▸ **Problem requirements**
Find the word "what" below. Copy each line that has it.
-------- Information provided
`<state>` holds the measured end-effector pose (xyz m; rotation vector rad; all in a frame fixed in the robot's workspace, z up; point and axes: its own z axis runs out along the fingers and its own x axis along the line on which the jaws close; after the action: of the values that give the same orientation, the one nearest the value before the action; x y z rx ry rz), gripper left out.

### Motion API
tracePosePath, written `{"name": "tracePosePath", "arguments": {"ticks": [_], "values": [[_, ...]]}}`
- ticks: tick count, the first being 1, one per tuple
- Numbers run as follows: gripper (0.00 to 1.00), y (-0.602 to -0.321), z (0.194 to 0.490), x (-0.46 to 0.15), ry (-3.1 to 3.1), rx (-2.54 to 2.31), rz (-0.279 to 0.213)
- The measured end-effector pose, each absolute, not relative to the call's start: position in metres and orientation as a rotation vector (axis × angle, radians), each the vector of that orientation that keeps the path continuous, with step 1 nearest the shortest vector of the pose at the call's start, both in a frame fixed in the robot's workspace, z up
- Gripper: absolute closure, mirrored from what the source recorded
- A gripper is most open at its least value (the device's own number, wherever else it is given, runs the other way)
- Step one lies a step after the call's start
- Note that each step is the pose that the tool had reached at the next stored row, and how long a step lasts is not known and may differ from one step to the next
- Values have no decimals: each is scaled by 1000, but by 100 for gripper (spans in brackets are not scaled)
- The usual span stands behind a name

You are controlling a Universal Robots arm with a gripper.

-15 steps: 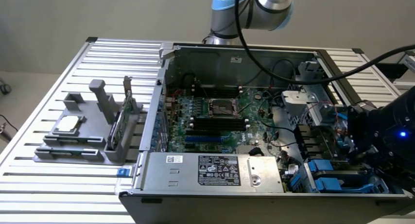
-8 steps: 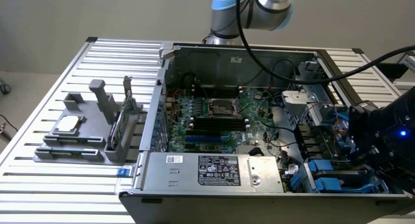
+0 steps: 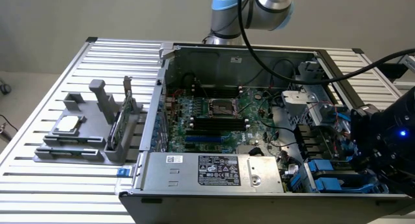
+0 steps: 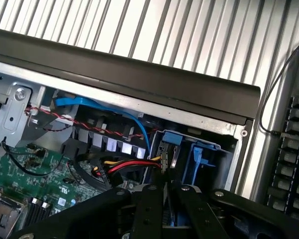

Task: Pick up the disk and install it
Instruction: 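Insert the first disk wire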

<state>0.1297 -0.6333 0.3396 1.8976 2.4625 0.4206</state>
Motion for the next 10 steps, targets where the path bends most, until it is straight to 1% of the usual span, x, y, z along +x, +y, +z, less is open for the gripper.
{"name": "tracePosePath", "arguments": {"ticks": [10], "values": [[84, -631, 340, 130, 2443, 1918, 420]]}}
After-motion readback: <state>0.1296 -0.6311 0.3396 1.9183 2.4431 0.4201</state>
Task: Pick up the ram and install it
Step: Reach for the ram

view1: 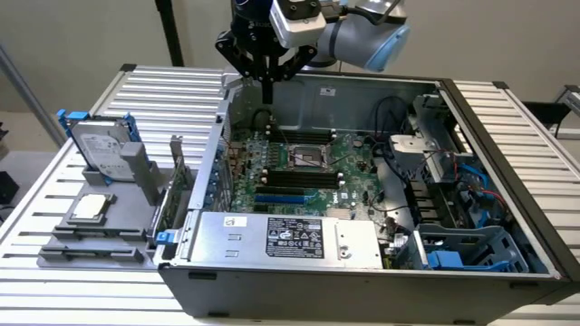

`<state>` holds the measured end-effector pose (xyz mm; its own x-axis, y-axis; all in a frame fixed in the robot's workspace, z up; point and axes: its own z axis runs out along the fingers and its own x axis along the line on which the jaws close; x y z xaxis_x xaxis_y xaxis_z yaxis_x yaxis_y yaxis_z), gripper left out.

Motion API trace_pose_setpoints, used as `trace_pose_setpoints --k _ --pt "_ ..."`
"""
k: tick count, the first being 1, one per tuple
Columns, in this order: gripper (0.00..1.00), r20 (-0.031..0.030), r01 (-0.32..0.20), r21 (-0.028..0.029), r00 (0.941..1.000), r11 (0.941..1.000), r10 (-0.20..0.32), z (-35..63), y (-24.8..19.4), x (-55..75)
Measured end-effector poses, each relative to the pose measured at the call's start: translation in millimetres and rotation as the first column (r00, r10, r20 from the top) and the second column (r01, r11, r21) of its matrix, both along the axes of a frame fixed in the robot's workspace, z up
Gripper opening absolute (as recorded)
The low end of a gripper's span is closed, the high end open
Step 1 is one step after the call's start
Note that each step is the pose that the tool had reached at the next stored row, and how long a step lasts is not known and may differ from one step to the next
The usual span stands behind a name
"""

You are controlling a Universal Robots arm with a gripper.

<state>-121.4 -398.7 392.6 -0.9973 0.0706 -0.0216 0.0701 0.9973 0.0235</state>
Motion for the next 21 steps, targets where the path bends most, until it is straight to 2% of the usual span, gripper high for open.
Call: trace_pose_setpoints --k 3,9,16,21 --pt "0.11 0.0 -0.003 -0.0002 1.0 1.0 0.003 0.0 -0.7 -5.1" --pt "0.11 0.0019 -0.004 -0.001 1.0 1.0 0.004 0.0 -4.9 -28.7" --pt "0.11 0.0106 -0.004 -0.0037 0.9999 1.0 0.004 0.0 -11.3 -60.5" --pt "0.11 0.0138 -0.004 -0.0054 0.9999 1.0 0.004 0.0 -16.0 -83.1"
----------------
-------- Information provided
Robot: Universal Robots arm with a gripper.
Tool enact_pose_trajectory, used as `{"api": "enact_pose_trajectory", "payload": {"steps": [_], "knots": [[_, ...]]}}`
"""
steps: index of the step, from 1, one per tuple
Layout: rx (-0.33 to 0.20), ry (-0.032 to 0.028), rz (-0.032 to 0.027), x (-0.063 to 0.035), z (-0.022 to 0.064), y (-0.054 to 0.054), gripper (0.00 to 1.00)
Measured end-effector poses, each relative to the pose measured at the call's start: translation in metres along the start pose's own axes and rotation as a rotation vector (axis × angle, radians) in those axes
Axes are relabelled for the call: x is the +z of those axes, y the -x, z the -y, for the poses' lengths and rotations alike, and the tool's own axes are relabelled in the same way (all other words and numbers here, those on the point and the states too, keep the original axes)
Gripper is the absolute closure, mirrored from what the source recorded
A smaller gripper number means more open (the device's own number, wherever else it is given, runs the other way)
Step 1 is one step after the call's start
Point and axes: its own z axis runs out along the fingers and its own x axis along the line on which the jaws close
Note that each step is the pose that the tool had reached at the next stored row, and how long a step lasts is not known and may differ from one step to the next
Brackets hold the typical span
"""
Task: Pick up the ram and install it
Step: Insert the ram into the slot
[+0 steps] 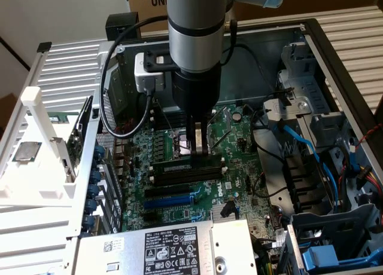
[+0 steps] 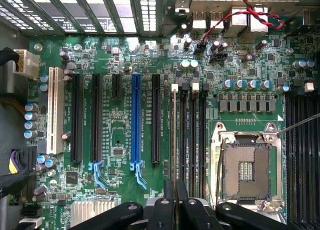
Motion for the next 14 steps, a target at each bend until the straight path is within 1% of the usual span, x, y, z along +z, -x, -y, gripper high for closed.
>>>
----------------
▸ **Written reply**
- Gripper: absolute closure, mirrored from what the source recorded
Gripper is the absolute closure, mirrored from what the source recorded

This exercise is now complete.